Assume a two coordinator cluster, COORD_1 and COORD_2 with three datanodes DATA_NODE_1, DATA_NODE_2 and DATA_NODE_3. Suppose we want to remove DATA_NODE_3 for any reason. Further assume there is a table named rr_tab_foo distributed in round robin fashion and has rows on all the three datanodes. Following steps should be performed to remove an existing datanode from a running cluster:

  1. Transfer the data from the datanode to be removed to the rest of the datanodes for all the tables in all the databases. For example to shift data of the table rr_tab_foo to the rest of the nodes we can use command:

              ALTER TABLE rr_tab_foo DELETE NODE (DATA_NODE_3);
            
  2. Confirm that there is no data left on the datanode to be removed. For example to confirm that there is no data left on DATA_NODE_3, we can use the following command, it should return ZERO rows. In case of non-zero rows it returns the OIDs of the relations whose data still exists on DATA_NODE_3.

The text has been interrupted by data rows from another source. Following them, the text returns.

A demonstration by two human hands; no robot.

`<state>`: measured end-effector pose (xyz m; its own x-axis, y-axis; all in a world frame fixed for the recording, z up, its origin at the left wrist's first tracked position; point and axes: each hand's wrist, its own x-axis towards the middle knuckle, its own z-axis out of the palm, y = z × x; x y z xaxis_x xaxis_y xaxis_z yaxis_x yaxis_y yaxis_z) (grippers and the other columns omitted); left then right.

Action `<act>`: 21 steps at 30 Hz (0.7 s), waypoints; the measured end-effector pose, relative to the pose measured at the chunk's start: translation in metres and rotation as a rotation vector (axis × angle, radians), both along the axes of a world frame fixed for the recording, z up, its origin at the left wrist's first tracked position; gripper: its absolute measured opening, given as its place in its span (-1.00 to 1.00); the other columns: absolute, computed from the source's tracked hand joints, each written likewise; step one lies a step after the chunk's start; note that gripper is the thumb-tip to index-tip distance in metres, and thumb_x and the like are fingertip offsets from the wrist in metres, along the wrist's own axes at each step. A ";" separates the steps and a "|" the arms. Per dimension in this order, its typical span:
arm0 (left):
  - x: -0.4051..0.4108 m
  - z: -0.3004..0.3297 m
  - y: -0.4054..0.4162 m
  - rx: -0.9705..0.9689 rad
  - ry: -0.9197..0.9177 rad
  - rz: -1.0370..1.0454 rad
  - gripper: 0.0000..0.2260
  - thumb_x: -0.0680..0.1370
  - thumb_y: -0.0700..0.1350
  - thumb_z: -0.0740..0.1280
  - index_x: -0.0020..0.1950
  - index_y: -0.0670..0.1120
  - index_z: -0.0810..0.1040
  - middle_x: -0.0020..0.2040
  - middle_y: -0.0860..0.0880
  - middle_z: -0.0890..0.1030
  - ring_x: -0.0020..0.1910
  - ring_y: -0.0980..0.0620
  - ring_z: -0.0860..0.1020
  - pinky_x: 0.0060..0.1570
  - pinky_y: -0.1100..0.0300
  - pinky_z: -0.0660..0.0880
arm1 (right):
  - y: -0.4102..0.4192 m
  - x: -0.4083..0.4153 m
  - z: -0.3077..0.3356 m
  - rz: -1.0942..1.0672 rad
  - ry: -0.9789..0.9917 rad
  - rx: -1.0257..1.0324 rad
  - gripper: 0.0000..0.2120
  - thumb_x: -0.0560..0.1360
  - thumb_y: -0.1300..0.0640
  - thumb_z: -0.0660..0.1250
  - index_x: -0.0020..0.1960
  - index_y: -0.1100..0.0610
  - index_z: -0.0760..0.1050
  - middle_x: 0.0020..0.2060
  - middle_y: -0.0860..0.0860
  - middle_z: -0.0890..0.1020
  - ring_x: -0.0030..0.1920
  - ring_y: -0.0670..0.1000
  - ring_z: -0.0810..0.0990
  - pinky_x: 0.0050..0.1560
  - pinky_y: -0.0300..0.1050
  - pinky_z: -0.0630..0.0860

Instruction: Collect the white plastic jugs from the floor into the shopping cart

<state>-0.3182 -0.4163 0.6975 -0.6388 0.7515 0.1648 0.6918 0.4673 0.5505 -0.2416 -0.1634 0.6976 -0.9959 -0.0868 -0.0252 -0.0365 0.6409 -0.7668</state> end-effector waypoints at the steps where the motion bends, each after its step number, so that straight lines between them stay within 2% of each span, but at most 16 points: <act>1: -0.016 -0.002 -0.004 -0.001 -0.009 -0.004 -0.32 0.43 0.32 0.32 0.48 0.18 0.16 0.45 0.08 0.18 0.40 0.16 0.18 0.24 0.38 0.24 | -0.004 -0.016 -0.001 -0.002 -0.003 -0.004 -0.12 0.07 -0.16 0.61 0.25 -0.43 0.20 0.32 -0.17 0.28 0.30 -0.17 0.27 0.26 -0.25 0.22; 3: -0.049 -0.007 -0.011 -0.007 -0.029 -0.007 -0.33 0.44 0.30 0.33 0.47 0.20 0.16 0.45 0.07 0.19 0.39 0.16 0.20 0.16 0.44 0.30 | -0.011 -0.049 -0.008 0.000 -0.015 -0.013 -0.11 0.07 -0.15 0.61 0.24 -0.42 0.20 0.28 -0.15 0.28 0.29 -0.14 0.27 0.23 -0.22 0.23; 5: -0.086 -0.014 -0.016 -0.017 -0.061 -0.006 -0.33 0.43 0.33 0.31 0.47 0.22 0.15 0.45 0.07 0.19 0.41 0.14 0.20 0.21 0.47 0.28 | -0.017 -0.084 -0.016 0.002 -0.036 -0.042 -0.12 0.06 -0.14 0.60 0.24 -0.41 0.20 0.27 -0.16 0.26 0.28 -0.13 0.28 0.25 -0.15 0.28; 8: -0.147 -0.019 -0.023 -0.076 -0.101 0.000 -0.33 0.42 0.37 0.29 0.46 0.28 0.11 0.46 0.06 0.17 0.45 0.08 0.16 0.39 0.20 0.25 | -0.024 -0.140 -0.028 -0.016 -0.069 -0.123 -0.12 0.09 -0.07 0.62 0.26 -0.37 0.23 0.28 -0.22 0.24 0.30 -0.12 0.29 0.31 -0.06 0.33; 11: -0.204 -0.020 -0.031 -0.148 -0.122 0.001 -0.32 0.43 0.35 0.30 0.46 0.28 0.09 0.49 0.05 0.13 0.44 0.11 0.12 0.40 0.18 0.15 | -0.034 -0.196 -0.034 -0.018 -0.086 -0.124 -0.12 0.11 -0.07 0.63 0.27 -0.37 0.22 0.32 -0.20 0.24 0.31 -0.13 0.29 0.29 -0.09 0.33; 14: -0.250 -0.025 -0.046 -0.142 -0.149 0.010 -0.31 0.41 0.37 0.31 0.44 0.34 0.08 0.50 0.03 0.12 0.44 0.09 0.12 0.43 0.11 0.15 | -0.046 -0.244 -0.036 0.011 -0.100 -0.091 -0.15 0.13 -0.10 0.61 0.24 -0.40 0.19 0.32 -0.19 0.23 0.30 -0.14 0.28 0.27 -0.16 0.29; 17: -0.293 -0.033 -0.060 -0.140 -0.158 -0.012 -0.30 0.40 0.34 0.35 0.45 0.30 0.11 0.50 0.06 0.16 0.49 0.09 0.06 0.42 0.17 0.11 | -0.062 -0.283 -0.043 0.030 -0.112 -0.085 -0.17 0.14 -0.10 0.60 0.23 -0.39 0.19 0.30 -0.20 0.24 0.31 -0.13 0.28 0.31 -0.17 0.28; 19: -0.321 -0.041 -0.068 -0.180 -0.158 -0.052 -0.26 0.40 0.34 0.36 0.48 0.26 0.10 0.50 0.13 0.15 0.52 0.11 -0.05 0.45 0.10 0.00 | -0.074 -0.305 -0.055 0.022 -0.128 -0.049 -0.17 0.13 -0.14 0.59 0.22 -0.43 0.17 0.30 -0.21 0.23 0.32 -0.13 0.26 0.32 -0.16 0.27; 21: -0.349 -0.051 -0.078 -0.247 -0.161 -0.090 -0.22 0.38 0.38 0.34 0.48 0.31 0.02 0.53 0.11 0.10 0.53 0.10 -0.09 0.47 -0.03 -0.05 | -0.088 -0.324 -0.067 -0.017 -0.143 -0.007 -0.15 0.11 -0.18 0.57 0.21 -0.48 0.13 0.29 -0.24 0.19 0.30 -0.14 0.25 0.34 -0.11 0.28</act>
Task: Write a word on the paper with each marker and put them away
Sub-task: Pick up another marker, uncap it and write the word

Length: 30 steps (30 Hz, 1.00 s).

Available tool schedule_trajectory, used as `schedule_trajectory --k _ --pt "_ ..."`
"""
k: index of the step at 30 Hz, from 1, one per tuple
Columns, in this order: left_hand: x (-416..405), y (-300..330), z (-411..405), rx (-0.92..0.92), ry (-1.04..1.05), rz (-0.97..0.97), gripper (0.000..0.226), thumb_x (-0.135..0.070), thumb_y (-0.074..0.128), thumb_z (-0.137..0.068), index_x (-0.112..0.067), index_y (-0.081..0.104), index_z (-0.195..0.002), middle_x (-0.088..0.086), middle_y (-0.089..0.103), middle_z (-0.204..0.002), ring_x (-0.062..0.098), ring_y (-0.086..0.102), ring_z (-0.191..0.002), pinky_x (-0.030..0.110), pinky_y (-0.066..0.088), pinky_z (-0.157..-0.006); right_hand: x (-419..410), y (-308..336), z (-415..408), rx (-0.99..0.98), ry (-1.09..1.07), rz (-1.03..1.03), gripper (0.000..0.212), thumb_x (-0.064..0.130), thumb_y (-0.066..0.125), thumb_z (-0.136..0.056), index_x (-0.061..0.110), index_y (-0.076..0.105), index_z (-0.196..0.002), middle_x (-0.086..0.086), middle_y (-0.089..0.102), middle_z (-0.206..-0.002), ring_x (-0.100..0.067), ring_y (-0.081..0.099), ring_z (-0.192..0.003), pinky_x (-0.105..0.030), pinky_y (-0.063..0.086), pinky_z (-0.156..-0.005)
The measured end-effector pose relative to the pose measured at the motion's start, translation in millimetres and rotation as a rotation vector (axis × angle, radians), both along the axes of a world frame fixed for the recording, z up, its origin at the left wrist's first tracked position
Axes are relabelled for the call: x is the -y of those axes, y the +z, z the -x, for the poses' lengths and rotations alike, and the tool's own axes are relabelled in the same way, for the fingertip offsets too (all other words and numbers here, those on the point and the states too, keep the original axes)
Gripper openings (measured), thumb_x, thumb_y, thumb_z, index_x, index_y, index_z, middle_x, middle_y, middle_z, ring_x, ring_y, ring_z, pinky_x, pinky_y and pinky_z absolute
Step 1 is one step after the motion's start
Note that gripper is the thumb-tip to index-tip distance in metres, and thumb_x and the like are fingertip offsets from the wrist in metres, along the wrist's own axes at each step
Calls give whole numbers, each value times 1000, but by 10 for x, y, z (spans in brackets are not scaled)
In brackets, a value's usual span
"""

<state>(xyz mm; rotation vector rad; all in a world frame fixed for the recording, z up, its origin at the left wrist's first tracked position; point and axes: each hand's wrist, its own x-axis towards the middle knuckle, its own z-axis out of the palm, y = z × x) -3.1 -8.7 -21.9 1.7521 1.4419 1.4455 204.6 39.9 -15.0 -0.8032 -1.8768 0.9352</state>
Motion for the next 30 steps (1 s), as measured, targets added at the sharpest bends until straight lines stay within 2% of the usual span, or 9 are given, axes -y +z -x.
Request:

              SELECT c.pcrelid FROM pgxc_class c, pgxc_node n WHERE n.node_name = 'DATA_NODE_3' AND n.oid = ANY (c.nodeoids);
            
  3. Stop the datanode server to be removed. Now any SELECTs or DMLs that involve the datanode to be removed would start failing.

  4. Connect to any of the coordinators. In our example assuming COORD_1 is running on port 5432, the following command would connect to COORD_1.

              psql postgres -p 5432
            
  5. Drop the datanode to be removed. For example to drop datanode DATA_NODE_3 use command.

              DROP NODE DATA_NODE_3;
            
  6. Update the connection information cached in pooler.

              SELECT pgxc_pool_reload();
            
  7. Repeat the above three steps (4,5,6) for all the coordinators in the cluster. In our example we would need to repeat the above steps by connecting to COORD_2.

DATA_NODE_3 is now removed from the cluster.